Toyota restructured inspection rather than eliminating it: small batch sizes and immediate feedback loops replaced end-of-run batch inspection. Defects became visible as they occurred, and the feedback loop compressed enough to be actionable. The software equivalent is continuous integration with fast automated tests, pair programming for synchronous review, and feature flags that let you deploy without a manual approval chain waiting at the end.

The bystander effect in your PR queue

Research on code review dynamics at Microsoft found that as the number of required reviewers increases, individual reviewer engagement tends to decrease. Each reviewer assumes someone else will catch the problem. More required approvals means more queues and diffused accountability, with individual engagement falling as the total gate count grows. This is the specific failure mode of approval chains: the safety guarantee weakens at the same time that the latency penalty compounds.

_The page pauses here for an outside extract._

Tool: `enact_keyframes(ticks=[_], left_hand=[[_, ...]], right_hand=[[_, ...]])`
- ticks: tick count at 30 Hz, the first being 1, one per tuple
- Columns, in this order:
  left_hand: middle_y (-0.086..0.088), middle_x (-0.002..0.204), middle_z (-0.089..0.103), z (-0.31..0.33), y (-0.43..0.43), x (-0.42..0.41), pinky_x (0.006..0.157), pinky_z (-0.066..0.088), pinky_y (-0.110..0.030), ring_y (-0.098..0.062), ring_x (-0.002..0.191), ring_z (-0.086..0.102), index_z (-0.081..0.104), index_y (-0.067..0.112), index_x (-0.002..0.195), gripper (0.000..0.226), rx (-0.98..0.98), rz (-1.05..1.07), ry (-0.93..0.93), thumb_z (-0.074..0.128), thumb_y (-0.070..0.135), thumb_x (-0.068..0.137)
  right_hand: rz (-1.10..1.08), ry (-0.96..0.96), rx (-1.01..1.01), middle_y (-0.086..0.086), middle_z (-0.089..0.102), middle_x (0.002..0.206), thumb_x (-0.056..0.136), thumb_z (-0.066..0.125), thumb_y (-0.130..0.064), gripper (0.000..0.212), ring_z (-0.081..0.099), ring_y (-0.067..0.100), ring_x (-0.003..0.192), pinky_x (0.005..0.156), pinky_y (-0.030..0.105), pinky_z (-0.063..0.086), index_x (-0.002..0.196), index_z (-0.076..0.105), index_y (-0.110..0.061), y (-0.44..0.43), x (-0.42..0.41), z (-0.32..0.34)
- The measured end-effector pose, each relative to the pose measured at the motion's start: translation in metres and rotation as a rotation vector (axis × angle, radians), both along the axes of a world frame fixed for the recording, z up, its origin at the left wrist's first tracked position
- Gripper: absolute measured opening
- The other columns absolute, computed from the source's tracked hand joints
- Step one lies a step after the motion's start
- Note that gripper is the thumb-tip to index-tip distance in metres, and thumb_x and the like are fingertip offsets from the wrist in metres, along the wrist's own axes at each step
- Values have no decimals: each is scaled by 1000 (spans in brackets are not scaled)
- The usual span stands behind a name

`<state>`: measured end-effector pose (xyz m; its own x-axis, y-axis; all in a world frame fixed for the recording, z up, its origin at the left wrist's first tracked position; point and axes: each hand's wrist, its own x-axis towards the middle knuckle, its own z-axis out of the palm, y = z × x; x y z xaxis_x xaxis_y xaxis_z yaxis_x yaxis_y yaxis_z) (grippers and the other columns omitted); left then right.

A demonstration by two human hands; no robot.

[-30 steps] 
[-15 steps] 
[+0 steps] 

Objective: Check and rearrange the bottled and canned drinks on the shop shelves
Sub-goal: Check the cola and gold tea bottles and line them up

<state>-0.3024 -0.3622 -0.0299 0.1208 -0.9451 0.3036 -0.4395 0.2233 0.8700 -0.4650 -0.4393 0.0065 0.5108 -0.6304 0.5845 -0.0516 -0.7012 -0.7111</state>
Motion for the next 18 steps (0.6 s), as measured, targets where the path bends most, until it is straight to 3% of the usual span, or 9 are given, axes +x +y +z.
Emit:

The trust deficit underneath

Review culture often exists because of a trust deficit, and naming that directly is more useful than debating review in the abstract. When every PR needs three approvals, it frequently means the organization does not trust individual engineers to make sound decisions independently. Sometimes that distrust is appropriate: security reviews for cryptographic code, legal review for terms changes, compliance sign-off for regulated industries. Those cases are real and the overhead is justified.

The problem emerges when the approval architecture built for high-stakes changes gets applied uniformly to all changes. The tax is the same regardless of risk. A one-line bug fix sits in the same queue as a data model migration affecting production. The overhead that makes sense for one category creates compounding friction for everything else.

High-performing teams have built systems that make risk-based distinctions automatically. Automated guardrails handle the routine safety checks, fast linting and test pipelines catch the obvious errors, and human review is reserved for decisions that genuinely require human judgment: architecture choices, security boundaries, significant behavioral changes. Google’s engineering practices document describes a rigorous review culture with explicit expectations about turnaround time and with specialized reviewers who know their domain well enough to turn reviews around efficiently. The rigor is real; the queue is managed.

What the alternatives look like concretely

Pair programming eliminates the review queue entirely. The review happens synchronously during development and the feedback loop is immediate. It is well-suited for high-complexity changes where review friction is highest, and it often reduces total time spent while improving quality because misunderstandings surface before they are baked into a large diff.

Trunk-based development with short-lived branches compresses the batching problem. Instead of a large PR that requires significant reviewer time and context reconstruction, changes land in small increments reviewable in minutes. The queue wait shortens because the service time shortens. Merge conflicts, which represent two batches that waited too long independently and are themselves a form of queuing overhead, become rare.

Feature flags decouple deployment from review. Code can merge and deploy without being active, separating the approval process for “is this ready for users” from the technical merge process. This removes one of the most common justifications for blocking review chains: the concern that merged code will immediately affect production before it has been signed off.

None of these are novel ideas. The DevOps movement has been arguing for them for fifteen years. Apenwarr’s “10x per layer” framing earns its place in that conversation by making the cost legible: each review layer added through organizational habit rather than deliberate risk calibration is carrying a compounding cost that most teams have never tried to measure, and the math suggests they would be uncomfortable if they did.